La subordinación de todas las políticas públicas al dogma del equilibrio presupuestario queda garantizada, además, por la creación de una serie de mecanismos sancionadores automáticos que podrían conllevar, si se llegara al extremo, hasta a la propia intervención estatal de las autonomías y municipios incumplidores. La austeridad queda así juridificada en la ley. Ya no es política, sino norma, derecho. Norma y derecho conducentes a un único fin: el desmontaje del Estado Social a través del estrangulamiento de sus posibilidades de financiación.

Pero esta juridificación de la estabilidad presupuestaria o de la austeridad plantea una serie de problemas que han sido obviados por el TC. Y es que la Ley Orgánica no abarca la totalidad de la regulación que imponía la Constitución, dejando muchos puntos al albur del Gobierno de turno. Como apuntan con contundencia los votos particulares de varios magistrados, el Tribunal parece avalar la discrecionalidad plena del Gobierno en la concreción de varios conceptos esenciales. Por ejemplo, a la hora de definir qué es el déficit estructural, y ante la ausencia de una tipificación en la Ley Orgánica (que lo deja a la libertad del Gobierno), el TC apunta que el Gobierno no incurriría en discrecionalidad o arbitrariedad alguna ya que respondería su definición al criterio marcado por la UE.

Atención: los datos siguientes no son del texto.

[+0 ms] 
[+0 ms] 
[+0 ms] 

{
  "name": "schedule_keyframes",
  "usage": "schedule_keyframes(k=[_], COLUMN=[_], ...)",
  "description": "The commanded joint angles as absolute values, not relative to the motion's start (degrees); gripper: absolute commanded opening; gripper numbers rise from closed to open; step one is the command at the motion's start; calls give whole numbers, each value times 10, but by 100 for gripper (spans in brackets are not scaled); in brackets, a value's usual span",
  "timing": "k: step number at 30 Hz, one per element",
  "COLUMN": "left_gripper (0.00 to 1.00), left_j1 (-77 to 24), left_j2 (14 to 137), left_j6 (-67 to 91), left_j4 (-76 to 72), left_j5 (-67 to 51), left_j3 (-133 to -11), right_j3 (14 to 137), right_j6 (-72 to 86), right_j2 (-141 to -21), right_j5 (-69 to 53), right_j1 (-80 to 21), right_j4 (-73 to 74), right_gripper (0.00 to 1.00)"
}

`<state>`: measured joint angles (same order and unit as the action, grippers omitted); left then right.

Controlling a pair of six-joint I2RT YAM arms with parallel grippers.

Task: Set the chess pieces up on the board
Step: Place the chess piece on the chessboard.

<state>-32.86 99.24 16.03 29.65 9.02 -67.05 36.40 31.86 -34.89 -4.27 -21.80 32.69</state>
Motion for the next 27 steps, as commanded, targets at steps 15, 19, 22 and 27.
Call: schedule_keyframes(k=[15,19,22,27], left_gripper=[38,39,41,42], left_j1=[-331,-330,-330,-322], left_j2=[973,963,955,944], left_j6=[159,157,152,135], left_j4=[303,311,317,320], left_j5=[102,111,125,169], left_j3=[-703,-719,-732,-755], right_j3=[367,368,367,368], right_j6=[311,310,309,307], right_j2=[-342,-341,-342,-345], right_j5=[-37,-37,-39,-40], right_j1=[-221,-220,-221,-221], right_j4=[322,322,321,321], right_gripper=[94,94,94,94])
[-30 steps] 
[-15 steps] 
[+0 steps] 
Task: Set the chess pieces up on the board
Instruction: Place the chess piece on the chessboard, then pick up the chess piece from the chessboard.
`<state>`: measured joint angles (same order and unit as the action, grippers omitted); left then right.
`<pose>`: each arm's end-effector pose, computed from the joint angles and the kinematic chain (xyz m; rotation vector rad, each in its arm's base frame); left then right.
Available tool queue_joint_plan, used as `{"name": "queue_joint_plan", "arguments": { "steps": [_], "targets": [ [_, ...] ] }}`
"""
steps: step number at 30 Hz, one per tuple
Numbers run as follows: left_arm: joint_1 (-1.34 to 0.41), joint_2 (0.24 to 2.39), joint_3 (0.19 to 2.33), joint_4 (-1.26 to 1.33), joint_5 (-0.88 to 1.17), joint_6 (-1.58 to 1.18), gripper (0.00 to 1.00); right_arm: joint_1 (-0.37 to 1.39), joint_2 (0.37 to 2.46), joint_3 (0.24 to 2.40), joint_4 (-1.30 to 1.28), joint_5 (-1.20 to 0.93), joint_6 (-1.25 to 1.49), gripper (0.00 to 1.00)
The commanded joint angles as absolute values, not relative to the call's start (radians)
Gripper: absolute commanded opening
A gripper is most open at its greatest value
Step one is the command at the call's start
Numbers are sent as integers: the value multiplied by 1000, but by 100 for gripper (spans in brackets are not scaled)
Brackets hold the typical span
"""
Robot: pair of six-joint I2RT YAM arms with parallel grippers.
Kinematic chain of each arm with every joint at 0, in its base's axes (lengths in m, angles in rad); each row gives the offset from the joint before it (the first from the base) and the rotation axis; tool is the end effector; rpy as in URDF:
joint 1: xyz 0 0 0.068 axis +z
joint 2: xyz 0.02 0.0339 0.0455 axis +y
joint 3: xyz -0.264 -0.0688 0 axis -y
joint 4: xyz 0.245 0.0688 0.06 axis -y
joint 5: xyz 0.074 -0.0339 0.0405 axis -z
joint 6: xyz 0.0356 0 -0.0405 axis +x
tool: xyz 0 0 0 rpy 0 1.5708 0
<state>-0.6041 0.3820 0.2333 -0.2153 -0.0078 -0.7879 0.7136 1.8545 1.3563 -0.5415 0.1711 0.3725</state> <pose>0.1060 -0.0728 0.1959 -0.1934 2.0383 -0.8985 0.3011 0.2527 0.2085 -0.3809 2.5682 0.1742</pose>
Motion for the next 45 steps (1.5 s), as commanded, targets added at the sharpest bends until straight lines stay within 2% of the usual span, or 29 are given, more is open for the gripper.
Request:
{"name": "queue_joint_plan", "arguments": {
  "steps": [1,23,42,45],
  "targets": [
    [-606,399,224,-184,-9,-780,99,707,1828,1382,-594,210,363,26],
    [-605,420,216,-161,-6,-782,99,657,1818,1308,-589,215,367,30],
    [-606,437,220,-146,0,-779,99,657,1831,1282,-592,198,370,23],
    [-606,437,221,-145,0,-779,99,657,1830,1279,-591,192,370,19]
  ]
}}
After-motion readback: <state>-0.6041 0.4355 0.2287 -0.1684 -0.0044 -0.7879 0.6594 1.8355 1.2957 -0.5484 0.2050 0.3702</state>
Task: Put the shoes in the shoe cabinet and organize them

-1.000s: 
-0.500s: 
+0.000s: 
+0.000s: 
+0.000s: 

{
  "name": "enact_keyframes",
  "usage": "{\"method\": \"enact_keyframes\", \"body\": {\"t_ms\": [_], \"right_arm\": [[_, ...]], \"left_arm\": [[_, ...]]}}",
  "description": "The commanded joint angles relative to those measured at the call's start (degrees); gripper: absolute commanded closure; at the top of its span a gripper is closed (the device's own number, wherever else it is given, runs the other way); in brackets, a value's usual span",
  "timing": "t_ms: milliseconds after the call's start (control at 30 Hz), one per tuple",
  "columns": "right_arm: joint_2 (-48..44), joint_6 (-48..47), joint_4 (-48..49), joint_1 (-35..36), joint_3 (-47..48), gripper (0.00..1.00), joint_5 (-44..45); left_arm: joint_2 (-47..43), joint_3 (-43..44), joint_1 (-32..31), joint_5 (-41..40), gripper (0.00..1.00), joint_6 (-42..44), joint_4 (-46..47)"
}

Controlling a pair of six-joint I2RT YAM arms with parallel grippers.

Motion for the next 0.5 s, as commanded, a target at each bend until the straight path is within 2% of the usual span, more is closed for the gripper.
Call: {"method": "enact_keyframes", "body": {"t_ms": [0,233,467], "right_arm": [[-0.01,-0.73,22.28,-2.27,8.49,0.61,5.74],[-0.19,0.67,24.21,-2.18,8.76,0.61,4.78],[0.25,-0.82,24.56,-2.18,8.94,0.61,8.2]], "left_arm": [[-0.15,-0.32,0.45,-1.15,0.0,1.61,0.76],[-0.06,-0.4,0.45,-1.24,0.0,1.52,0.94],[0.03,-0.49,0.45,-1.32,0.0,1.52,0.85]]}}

Pero, “¿qué criterio de la UE?”, se preguntan los magistrados discrepantes. En efecto, el concepto de déficit estructural que tanto la reforma constitucional como la Ley Orgánica de desarrollo utilizan es completamente novedoso en el campo del derecho, y hasta de la economía, y no existe en la UE norma alguna que indique la metodología y los procedimientos exactos para calcularlo. El Alto Tribunal ha concedido al Gobierno central plenas potestades para interpretar, en consecuencia, las respectivas limitaciones presupuestarias (de déficit y de deuda), con lo que ello conlleva no sólo de inseguridad, sino de conflictividad política y tensiones en el seno de nuestro, ya de por sí, complejo Estado autonómico.

La austeridad sí figura en los Tratados, y ahora también, en el corazón de nuestros sistemas constitucionales, algo que en el caso español se acentúa por la profundidad de la reforma constitucional y por la más que discutible sentencia del Tribunal Constitucional sobre la Ley Orgánica de desarrollo, que permite amplias esferas de arbitrariedad y ampliaciones discrecionales de las exigencias presupuestarias por parte del Gobierno central. El Tribunal ha venido a bendecir, en definitiva, y en el último paso necesario para su consagración, la espada de austeridad que atraviesa desde Bruselas hasta el último pueblo de España, y que tiene por objetivo el desarme del Estado Social de ese pequeño rincón del mundo que llamamos Europa.